(Prompt): Would you write out the listing verbatim and skip every picture in it?

(Information provided):

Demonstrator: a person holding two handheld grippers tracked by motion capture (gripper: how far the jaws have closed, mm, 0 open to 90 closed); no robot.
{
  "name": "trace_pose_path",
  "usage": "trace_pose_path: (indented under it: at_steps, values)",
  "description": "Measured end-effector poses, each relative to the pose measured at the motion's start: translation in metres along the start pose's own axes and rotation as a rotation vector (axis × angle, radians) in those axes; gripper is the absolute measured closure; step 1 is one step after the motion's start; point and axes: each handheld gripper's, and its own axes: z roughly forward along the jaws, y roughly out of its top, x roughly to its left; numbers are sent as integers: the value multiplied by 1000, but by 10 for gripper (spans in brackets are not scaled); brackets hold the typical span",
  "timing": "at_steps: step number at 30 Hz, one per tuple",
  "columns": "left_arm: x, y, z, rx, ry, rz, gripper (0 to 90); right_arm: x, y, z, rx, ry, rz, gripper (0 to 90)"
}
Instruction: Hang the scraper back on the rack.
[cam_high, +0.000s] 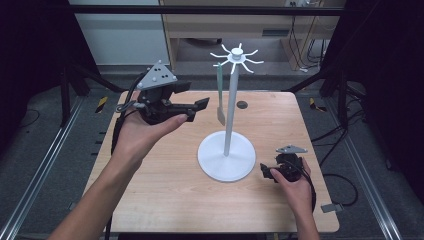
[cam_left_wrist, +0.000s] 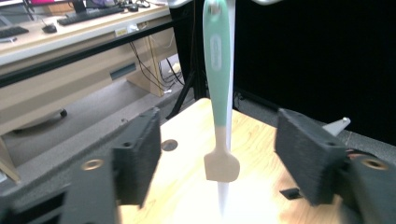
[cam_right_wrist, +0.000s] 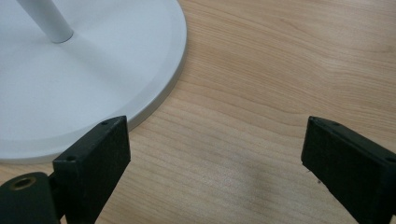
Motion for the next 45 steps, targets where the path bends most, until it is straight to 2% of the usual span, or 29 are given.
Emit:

(Task answer):
Demonstrator: a person holding two handheld grippers tracked by motion capture (gripper: how far the jaws have closed, mm, 0 open to 90 closed); no robot.
{
  "name": "trace_pose_path",
  "usage": "trace_pose_path: (indented under it: at_steps, values)",
  "description": "Measured end-effector poses, each relative to the pose measured at the motion's start: translation in metres along the start pose's own axes and rotation as a rotation vector (axis × angle, radians) in those axes; gripper is the absolute measured closure; step 1 is one step after the motion's start; point and axes: each handheld gripper's, and its own axes: z roughly forward along the jaws, y roughly out of its top, x roughly to its left; numbers are sent as integers: the value multiplied by 1000, but by 10 for gripper (spans in brackets are not scaled); brackets hold the typical span",
  "timing": "at_steps: step number at 30 Hz, one per tuple",
  "columns": "left_arm: x, y, z, rx, ry, rz, gripper (0 to 90); right_arm: x, y, z, rx, ry, rz, gripper (0 to 90)"
}
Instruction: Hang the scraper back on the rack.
[cam_high, +0.000s] 
[cam_left_wrist, +0.000s] 
[cam_right_wrist, +0.000s] 
Motion for the next 45 steps, targets where the path bends most, until it is straight to 2% of the usual span, or 29 are given.
Emit:

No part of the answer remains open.